Many of the concerns Black Americans have about institutions are rooted in historical incidents.

For instance, the study found that 55 percent of Black Americans said they believe medical professionals experiment on Black patients without their knowledge or consent — a direct link to the history of the Tuskegee Syphilis Study in which hundreds of Black men were promised free health care and treatment for syphilis but never received it. The experiment lasted 40 years.

The study also found that a majority of Black Americans reported experiencing racial discrimination in their lives, either regularly or from time to time, and that these experiences make them feel like the system is set up for their failure.

Though Black Americans of both political parties indicated they were aware of most of the ideas the study presented, belief in the concepts differentiated based on party.

While 78 percent of Black Democrats said the prison system was designed to hold them back a great or fair amount, only 59 percent of Black Republicans agreed. Similarly, 74 percent of Black Democrats said the judicial system was designed to hold them back while only 55 percent of Black Republicans agreed; 72 percent of Black Democrats said the police system was designed to hold Black Americans back a fair or great amount, compared to only 54 percent of Black Republicans.

Meanwhile, 62 percent of Black Republicans said they believe the government is encouraging Black single motherhood to eliminate the need for Black men, while only 54 percent of Black Democrats said the same.

Gender divides were also apparent in the study.

Though 77 percent of Black women said Black Americans have to work more than everyone else to achieve success in the U.S., 74 percent of Black men said the same.

Black women were also more likely than Black men to say the health care system holds Black people back and that the political system holds Black people back.

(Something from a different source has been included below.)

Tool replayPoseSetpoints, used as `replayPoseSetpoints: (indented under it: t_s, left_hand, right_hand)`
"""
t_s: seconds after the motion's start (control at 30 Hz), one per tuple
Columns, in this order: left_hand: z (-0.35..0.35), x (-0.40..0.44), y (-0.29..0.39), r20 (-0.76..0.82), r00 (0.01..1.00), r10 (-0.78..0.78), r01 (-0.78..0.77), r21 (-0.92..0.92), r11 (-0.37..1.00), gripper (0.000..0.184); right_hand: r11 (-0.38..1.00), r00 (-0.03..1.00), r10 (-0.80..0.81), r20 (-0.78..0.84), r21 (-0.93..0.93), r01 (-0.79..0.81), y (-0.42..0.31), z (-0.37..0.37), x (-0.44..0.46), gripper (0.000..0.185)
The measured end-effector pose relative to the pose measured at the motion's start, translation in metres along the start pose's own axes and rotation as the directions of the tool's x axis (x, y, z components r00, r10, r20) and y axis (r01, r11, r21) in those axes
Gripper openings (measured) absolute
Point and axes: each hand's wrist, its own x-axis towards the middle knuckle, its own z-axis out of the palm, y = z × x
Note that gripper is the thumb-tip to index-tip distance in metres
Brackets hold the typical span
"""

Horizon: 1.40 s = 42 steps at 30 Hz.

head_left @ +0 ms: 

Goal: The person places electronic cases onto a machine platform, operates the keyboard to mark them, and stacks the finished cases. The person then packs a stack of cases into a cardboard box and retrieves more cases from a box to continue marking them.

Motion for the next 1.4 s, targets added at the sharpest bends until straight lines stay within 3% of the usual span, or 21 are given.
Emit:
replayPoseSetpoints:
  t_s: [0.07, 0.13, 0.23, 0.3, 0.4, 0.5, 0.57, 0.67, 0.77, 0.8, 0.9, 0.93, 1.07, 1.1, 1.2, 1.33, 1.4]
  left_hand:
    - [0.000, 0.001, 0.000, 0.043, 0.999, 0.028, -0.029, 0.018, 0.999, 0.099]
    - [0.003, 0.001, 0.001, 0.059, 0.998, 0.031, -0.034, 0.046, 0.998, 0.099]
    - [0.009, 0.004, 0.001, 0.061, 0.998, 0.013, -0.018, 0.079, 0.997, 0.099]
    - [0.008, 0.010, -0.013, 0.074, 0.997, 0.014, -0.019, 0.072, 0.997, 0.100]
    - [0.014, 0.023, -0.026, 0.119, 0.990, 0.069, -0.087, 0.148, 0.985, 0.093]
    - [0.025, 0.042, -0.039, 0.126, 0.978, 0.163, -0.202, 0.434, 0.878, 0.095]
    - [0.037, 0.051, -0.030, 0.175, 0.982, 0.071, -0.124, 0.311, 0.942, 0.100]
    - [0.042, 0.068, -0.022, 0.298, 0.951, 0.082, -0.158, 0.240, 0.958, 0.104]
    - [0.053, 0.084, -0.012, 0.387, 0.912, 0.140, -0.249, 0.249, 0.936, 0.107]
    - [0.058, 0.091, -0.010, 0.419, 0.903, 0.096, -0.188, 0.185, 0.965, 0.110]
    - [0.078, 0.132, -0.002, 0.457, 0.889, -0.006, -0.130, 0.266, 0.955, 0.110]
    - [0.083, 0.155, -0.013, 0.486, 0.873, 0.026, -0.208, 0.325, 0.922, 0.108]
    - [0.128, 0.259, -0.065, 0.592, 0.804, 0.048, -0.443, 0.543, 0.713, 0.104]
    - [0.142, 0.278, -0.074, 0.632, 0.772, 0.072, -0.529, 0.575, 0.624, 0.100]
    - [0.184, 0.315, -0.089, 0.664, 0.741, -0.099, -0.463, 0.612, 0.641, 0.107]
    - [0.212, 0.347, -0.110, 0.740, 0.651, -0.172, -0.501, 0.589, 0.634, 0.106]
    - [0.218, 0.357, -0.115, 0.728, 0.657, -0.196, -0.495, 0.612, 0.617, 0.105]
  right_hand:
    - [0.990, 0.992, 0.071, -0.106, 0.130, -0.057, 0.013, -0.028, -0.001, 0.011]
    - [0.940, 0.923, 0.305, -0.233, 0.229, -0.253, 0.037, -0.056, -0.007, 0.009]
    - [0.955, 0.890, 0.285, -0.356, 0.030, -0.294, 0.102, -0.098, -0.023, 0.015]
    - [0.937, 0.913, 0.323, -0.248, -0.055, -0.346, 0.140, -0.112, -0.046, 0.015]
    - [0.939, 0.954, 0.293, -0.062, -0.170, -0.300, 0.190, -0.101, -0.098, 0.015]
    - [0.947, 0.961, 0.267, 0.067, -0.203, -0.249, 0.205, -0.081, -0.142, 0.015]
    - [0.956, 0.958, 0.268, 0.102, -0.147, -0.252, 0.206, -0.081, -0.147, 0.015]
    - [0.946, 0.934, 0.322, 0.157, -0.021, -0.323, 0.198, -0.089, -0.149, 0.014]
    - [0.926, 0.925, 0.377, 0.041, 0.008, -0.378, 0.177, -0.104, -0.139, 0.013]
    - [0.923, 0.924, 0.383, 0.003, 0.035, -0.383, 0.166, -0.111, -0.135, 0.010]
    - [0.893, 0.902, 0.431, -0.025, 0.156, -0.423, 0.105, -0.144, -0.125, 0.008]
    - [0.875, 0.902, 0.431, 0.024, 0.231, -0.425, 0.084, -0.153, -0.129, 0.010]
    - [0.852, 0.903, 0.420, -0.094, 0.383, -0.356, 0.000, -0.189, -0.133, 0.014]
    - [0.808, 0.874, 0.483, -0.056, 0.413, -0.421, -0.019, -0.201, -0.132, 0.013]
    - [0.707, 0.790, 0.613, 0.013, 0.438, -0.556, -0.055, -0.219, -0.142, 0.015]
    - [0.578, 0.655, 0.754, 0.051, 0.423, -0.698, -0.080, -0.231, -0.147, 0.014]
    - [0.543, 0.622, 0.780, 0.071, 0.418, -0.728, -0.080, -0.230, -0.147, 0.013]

“If we just listen to what Black people have told us in these surveys, I think it’s very clear that institutions treat Black people unfairly,” Cox said. “They need to be significantly overhauled. There was hope for change after the movement responding to George Floyd’s murder, and Black people have seen that those changes have not occurred.”

The study included a survey conducted Sept. 12-24, 2023, of 4,736 U.S. adults who identify as Black and non-Hispanic, multiracial Black and non-Hispanic, or Black and Hispanic, according to Pew. Additionally, the study included seven focus groups conducted May 23 to June 1, 2023, “with Black adults of various ages, income levels, political affiliations, and geographic locations.”